About the Author(s)


Nina E. Diana Email symbol
Division of Nephrology, Department of Internal Medicine, Charlotte Maxeke Johannesburg Academic Hospital, Johannesburg, South Africa

Faculty of Health Sciences, University of the Witwatersrand, Johannesburg, South Africa

Charles Feldman symbol
Division of Pulmonology, Department of Internal Medicine, Charlotte Maxeke Johannesburg Academic Hospital, Johannesburg, South Africa

Faculty of Health Sciences, University of the Witwatersrand, Johannesburg, South Africa

Citation


Diana NE, Feldman C. Measles in adults: A comparison of hospitalised HIV-infected and HIV-uninfected patients. S Afr J HIV Med. 2019;20(1), a877. https://doi.org/10.4102/sajhivmed.v20i1.877

Original Research

Measles in adults: A comparison of hospitalised HIV-infected and HIV-uninfected patients

Nina E. Diana, Charles Feldman

Received: 22 June 2018; Accepted: 22 Feb. 2019; Published: 13 Aug. 2019

Copyright: © 2019. The Author(s). Licensee: AOSIS.
This is an Open Access article distributed under the terms of the Creative Commons Attribution License, which permits unrestricted use, distribution, and reproduction in any medium, provided the original work is properly cited.

Abstract

Background: Although measles is traditionally a childhood illness, there are an increasing number of adult cases. Despite both measles and HIV infection being endemic in sub-Saharan Africa, there are little data regarding outcomes in co-infected patients.

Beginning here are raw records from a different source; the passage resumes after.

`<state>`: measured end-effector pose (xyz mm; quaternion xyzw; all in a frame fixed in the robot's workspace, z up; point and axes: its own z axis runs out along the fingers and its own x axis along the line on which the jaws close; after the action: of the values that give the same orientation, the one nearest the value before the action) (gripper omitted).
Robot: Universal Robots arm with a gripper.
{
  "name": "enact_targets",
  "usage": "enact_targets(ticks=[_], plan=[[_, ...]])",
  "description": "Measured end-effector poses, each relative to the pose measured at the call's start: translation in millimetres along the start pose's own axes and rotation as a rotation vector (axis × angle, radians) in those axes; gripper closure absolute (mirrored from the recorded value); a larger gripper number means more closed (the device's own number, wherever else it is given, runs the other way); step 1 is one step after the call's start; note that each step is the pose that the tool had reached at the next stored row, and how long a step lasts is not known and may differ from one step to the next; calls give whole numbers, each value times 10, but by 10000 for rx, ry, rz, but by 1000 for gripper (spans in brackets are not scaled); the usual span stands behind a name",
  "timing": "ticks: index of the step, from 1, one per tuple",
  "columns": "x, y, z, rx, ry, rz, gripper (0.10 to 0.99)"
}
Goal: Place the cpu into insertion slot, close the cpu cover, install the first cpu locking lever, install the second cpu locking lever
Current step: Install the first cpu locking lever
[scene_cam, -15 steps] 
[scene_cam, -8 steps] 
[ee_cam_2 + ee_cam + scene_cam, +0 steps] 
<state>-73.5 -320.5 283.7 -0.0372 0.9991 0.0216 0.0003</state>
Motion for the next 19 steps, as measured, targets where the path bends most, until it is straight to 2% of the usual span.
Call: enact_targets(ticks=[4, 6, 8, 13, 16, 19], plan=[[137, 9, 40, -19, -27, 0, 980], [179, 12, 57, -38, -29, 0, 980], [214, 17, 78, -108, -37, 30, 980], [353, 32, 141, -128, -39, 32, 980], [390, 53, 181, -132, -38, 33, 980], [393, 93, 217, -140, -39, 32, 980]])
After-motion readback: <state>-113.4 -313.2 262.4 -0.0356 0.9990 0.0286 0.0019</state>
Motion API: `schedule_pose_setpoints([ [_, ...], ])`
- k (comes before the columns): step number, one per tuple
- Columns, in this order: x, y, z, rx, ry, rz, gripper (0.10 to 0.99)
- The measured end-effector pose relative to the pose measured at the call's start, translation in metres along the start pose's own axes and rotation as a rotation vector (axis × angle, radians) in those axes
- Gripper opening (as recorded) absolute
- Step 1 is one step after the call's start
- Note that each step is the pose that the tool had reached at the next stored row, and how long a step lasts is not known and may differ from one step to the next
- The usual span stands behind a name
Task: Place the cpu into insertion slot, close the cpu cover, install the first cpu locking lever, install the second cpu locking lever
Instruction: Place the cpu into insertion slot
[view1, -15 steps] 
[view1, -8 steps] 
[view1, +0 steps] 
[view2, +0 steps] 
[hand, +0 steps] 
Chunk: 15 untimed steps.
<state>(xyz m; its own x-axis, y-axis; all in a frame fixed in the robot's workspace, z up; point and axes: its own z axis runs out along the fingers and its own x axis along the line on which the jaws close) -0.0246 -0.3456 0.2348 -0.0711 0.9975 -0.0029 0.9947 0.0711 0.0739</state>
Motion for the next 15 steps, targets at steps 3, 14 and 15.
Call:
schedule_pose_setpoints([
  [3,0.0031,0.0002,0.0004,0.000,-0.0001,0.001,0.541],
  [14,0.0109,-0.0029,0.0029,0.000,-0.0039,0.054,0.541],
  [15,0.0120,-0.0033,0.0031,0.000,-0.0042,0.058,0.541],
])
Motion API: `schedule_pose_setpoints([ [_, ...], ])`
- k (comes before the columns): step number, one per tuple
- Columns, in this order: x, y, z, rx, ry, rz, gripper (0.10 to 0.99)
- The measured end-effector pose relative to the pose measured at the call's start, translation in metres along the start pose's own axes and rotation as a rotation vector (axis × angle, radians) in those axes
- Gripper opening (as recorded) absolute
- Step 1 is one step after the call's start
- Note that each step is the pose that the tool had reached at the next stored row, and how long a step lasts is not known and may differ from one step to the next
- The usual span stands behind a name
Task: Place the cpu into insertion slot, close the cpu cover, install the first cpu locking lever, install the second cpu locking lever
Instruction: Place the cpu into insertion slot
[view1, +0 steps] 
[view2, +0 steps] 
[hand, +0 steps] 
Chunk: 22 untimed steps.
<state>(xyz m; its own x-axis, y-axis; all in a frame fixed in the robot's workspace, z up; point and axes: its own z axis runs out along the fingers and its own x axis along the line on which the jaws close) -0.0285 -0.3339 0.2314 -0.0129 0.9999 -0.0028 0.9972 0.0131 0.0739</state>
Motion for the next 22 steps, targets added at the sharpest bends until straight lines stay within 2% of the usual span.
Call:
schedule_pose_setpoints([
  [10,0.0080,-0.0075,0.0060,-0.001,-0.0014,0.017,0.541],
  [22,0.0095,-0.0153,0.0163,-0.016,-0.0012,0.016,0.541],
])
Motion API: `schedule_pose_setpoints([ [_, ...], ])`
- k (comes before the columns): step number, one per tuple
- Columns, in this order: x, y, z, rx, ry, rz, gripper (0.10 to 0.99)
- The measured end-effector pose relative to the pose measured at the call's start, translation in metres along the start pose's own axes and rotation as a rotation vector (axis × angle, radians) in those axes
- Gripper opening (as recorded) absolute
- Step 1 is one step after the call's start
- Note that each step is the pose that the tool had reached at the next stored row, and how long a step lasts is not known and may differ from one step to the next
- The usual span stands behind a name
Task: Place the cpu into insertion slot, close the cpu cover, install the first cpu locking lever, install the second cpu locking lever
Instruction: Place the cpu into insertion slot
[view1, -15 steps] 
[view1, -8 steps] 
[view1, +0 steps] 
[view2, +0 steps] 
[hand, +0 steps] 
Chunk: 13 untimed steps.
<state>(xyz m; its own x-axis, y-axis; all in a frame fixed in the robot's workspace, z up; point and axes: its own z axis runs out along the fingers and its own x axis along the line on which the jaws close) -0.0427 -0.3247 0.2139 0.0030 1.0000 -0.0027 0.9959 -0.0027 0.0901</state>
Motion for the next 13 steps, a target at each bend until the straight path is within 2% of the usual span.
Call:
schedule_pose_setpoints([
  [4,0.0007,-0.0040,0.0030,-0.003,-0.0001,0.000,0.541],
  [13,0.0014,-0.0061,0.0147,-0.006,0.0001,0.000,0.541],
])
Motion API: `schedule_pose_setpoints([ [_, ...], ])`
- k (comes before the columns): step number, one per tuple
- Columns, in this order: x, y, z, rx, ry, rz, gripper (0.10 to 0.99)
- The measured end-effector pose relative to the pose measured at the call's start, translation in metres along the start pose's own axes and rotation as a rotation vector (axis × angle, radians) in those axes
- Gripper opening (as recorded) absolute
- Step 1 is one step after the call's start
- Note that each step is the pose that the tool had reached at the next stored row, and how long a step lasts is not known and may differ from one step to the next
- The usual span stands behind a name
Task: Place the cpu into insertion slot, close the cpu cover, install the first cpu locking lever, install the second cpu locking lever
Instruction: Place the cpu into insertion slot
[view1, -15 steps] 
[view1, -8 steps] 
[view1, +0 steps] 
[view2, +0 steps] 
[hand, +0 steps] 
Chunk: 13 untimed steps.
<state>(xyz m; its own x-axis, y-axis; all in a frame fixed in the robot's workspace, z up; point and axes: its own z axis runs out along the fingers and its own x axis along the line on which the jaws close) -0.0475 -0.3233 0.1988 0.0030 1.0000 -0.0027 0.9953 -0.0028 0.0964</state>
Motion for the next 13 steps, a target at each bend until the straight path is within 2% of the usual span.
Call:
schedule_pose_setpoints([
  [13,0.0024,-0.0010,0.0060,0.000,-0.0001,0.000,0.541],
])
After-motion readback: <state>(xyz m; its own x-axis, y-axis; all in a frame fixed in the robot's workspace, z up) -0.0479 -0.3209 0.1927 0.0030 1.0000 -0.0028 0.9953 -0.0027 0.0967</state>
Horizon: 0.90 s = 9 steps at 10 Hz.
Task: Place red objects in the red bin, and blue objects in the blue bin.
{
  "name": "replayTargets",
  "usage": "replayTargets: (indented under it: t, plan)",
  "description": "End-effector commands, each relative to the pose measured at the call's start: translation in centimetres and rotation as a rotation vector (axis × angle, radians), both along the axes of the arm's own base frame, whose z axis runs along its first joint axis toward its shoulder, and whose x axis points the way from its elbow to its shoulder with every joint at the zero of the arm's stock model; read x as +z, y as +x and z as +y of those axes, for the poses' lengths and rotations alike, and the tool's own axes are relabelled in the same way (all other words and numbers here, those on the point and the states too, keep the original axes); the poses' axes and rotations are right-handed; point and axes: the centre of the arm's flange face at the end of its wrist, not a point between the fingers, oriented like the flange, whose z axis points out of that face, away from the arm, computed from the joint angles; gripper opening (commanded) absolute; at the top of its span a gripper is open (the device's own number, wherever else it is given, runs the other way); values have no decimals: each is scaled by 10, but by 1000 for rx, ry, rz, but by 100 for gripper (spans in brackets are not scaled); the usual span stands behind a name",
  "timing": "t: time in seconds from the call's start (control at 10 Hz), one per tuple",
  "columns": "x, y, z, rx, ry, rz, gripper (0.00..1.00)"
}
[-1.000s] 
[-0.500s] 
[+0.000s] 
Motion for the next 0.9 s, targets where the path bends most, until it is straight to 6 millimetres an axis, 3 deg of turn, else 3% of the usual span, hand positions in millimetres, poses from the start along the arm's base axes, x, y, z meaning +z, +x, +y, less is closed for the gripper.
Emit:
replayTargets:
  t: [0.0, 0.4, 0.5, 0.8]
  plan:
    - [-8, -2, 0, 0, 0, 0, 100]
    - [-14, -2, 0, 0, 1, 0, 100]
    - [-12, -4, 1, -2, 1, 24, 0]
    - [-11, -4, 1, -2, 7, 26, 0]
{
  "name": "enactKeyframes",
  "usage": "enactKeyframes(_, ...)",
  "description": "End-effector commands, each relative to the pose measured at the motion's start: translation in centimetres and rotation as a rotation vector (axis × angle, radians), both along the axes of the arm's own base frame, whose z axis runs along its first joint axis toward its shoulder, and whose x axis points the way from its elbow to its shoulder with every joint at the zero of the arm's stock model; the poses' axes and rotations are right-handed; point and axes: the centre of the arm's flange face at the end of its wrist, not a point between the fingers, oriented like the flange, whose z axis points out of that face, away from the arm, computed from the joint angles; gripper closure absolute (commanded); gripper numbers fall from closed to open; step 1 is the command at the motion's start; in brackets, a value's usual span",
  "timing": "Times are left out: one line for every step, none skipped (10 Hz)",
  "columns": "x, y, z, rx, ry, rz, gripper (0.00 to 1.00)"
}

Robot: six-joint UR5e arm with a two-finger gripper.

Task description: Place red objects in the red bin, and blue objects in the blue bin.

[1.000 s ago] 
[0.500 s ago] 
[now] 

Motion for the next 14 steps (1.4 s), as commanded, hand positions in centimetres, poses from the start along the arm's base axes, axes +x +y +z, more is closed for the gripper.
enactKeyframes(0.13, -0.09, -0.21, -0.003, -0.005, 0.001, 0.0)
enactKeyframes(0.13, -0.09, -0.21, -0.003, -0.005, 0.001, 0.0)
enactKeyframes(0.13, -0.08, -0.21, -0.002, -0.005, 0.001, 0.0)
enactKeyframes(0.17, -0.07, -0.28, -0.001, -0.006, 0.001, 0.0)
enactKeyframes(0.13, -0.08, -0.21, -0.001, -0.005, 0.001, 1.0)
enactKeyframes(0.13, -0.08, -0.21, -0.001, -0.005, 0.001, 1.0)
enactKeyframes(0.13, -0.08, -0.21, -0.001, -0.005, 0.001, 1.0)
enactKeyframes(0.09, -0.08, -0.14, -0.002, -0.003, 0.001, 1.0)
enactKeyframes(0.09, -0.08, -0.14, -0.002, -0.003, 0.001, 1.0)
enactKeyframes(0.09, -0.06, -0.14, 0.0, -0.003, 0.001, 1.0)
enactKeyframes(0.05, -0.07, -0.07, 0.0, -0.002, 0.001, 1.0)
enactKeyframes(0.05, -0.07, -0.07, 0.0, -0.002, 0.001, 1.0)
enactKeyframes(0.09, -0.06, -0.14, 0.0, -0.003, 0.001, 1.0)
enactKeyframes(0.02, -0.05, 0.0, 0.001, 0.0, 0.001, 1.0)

Objectives: Compare demographic, clinical, laboratory and radiographic features, as well as outcome (length of hospital stay, complications and mortality) between HIV-infected and HIV-uninfected adult patients admitted with confirmed measles.

Methods: We conducted a retrospective record review of adult patients with confirmed measles who were admitted to the Infectious Diseases Unit at the Charlotte Maxeke Johannesburg Academic Hospital during the peak of the 2009 and 2010 South African measles outbreak. The data collected included demographic, clinical and laboratory parameters, as well as outcomes.

Results: Of the 33 confirmed measles cases admitted, 24 patients were tested for HIV infection and 18 tested seropositive. There were no significant differences in the demographics, clinical findings or laboratory data when comparing the HIV-positive and HIV-negative cases. Serious clinical manifestations were seen more frequently in HIV-positive patients (odds ratio [OR] 5, 95% confidence interval [CI] 0.48–51.8, p = 0.34). One of the six patients testing HIV-negative developed pneumonia, while six of the 18 HIV-positive patients had a course complicated by pneumonia. Five of these HIV-positive patients required admission to the intensive care unit, three developing respiratory failure necessitating mechanical ventilation. HIV-positive patients had several other manifestations, including acute kidney injury, purulent conjunctivitis, pancreatitis and encephalitis. HIV-positive patients had a significantly longer hospital stay (p = 0.03). There were three deaths in the HIV-positive group, but none in the HIV-negative group (OR 2.9, 95% CI 0.13–65.3, p = 0.55).

Conclusion: Our study provides data on the largest series of hospitalised adults infected with HIV and co-infected with measles. More severe consequences seemed to occur in hospitalised HIV-positive patients.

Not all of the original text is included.